Solution 1:

I'd hand out IP addresses with the Windows DHCP server. It's nicer than any router's DHCP server I've ever seen (as far as the management interface and displaying statistics). Perhaps I've grown soft w/ my age, but I prefer the GUI management in Windwos for DHCP Servers.

Having a secondary domain controller (also assigned the "Global Catalog" role) is a great cheap insurance policy. If you're not going to store any data on it then it doesn't have to have a "set the world on fire" disk subsystem or hardware redundancy. It's just really, really nice in a disaster scenario to have a second copy of AD around.

I'd have both DC's run DNS and "point" clients at both. You can configure both with either "root hints" or "forwarders" to your ISP's DNS servers-- your choice.

As far as a secondary DHCP server goes I'm fairly "down" on the behaviour of Microsoft DHCP Server when you have two overlapping DHCP servers. The behaviour becomes nondeterministic since they don't coordinate their activities (i.e. a client will get a lease from the first one that responds). My solution is to make sure that the DHCP database is backed-up each day and, in the event of failure, I'll manually roll the DHCP backup onto the secondary node and bring DHCP up there. Running 8+ day DHCP leases helps with this, too.

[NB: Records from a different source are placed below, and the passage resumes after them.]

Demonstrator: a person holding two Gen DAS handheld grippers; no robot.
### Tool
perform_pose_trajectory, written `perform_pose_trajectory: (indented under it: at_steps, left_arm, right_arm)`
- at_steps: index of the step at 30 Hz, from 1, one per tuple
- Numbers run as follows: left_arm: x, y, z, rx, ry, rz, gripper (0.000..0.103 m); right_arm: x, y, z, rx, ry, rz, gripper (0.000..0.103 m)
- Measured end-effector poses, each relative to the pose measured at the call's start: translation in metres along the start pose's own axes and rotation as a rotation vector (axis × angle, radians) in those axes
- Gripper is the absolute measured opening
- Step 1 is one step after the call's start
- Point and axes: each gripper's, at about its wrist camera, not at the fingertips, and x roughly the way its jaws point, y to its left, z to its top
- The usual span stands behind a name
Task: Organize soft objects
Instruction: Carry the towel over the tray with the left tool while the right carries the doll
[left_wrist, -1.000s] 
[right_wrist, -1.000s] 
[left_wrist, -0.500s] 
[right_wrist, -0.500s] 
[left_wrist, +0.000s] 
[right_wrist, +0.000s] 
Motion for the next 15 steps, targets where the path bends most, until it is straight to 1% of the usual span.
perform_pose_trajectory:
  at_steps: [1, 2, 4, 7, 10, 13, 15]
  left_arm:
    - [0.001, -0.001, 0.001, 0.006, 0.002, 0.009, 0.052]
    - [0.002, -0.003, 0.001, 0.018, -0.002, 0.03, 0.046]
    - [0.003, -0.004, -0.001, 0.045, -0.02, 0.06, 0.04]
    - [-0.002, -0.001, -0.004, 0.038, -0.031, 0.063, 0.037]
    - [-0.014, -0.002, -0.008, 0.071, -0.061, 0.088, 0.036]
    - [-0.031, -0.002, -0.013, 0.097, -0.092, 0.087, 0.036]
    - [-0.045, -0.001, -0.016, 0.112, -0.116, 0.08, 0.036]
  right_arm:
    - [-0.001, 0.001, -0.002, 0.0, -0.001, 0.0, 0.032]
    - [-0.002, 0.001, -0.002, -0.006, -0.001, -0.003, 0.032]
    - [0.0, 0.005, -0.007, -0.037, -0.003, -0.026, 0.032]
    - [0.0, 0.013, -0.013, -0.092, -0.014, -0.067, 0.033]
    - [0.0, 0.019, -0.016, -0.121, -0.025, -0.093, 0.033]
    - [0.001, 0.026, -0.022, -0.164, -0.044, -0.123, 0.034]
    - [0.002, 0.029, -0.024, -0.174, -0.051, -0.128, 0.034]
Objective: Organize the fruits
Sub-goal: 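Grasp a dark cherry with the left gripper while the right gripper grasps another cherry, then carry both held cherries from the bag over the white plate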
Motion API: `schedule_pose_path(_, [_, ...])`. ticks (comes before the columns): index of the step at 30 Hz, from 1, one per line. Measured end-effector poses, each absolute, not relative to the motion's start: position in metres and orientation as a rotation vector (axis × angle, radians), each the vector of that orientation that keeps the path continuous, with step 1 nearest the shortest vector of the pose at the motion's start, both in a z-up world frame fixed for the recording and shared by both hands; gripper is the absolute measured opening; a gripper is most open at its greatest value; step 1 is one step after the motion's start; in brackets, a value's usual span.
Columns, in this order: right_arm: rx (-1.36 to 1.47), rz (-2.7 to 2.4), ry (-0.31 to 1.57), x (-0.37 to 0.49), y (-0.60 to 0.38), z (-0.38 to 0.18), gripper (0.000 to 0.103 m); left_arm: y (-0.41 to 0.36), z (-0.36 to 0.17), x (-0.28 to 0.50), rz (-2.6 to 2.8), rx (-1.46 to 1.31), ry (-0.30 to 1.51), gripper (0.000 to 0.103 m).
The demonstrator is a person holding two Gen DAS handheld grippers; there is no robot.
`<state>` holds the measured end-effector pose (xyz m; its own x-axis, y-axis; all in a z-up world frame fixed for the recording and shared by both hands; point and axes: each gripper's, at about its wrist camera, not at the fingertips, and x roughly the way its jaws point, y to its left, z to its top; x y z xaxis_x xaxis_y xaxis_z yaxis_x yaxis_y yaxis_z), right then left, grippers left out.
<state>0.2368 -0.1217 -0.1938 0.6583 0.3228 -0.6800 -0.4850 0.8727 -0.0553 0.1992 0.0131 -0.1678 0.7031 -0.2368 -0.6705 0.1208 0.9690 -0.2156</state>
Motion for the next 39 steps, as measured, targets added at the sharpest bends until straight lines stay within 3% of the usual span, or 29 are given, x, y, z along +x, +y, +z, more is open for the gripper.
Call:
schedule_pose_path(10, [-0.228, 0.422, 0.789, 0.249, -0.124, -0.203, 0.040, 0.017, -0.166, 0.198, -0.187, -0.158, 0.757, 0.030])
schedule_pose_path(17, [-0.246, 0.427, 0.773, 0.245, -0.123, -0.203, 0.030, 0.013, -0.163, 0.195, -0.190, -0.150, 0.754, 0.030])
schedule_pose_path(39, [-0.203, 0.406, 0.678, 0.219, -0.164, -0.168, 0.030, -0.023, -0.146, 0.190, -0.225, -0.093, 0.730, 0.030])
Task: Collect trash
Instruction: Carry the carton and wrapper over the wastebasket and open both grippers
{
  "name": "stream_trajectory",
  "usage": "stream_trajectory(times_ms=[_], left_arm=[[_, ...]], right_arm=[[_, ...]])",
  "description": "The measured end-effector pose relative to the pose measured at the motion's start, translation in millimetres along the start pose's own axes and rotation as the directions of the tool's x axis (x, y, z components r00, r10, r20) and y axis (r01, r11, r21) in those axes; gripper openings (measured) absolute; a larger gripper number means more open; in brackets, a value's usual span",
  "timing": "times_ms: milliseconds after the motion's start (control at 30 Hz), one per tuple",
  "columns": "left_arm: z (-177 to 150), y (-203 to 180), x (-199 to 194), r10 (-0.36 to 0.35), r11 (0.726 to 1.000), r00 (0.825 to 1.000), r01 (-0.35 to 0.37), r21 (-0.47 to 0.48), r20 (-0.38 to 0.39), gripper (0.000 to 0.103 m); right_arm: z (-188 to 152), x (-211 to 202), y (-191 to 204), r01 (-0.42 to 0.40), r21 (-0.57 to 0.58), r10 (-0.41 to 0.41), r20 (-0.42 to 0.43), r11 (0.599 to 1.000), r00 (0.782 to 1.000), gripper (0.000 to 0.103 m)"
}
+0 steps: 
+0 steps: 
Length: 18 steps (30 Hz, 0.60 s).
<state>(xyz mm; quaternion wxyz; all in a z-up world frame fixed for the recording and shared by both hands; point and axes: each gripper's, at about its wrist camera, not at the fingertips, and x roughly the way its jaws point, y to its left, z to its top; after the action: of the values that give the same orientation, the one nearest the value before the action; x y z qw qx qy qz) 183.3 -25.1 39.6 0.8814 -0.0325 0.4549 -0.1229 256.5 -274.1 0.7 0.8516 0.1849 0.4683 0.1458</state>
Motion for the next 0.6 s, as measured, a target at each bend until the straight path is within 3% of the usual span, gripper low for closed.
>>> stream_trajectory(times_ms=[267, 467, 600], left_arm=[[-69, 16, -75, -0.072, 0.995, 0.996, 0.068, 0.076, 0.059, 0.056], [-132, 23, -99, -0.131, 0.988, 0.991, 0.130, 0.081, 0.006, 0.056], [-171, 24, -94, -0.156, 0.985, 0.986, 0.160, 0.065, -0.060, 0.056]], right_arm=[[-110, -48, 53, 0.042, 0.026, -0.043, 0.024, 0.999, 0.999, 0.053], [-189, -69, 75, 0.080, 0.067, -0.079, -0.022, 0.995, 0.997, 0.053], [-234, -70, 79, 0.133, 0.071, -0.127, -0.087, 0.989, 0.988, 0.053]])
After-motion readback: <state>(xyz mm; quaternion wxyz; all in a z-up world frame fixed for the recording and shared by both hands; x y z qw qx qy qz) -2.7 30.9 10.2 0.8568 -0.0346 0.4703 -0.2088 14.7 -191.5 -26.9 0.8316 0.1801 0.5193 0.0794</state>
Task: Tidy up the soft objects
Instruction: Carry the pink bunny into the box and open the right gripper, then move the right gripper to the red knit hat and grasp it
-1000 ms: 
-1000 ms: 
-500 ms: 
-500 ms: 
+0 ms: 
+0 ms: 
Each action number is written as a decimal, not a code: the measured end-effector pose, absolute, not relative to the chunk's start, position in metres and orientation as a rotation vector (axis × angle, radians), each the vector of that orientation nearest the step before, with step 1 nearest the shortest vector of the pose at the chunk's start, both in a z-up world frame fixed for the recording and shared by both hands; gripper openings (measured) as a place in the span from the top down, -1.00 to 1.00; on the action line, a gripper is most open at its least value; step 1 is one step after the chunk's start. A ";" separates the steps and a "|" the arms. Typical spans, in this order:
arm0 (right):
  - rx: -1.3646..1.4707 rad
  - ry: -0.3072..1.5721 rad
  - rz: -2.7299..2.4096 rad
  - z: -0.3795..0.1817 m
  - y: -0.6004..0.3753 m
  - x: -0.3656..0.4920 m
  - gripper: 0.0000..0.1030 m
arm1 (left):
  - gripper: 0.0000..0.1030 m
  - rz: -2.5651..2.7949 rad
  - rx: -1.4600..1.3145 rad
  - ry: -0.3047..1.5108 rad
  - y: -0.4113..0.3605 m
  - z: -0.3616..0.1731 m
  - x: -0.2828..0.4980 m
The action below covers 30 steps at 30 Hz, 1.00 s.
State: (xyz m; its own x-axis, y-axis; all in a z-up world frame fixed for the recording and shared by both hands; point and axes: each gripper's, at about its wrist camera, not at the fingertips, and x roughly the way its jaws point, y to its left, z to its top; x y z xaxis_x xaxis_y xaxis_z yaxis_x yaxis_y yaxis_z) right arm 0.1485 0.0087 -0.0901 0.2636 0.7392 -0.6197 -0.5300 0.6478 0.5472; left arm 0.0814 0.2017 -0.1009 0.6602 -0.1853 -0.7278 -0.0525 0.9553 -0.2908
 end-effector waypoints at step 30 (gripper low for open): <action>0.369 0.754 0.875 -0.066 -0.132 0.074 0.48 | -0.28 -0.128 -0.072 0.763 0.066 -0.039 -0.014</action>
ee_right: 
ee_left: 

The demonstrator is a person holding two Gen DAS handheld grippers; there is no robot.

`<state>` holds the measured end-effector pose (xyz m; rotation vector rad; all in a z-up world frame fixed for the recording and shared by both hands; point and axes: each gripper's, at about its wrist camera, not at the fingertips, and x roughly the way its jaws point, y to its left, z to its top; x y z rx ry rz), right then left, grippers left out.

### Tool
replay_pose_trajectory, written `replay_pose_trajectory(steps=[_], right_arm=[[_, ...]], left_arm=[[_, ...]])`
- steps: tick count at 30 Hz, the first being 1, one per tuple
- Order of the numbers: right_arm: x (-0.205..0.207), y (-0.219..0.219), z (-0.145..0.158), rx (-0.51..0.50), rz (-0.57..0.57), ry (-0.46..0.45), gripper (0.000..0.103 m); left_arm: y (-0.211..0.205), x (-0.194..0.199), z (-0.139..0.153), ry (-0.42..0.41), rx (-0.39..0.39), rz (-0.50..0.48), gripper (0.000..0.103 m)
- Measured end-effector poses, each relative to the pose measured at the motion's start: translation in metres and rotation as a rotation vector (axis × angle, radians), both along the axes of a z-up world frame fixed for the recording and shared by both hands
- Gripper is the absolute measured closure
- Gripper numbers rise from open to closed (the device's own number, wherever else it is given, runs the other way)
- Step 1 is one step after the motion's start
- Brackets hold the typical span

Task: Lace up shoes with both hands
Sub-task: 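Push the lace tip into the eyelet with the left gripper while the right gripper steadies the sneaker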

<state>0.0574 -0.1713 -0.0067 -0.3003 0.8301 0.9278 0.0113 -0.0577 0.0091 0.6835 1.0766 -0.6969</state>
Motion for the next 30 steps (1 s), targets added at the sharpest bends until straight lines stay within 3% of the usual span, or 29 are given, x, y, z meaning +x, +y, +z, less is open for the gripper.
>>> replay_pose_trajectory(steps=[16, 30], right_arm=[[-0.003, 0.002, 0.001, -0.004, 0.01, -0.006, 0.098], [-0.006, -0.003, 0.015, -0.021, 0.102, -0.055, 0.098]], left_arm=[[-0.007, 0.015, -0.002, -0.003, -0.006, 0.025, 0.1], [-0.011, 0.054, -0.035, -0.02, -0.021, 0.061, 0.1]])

Perhaps I'm not paranoid enough, but in environments the size you're talking about w/ properly spec'd server computer hardware (UPS, redundant power supplies, RAID) I just don't "lose" server computers all that frequently enough to be worried sick about DHCP failover.

Solution 2:

It is always good practice to have (even for a small network), to have a main dc and a fail over dc.

For example:

Primary Box:

  • DNS
  • main DC
  • Other services

Secondary Box:

  • DHCP
  • backup DC
  • Other services

With a setup like this you have room for scalability and more control over your environment. This is similar to what I have implemented for my network.

Also it can be good practice to have a gateway server (connected to your router), that has an external network separate to your internal network. This way internet traffic can be properly controlled and fire walled.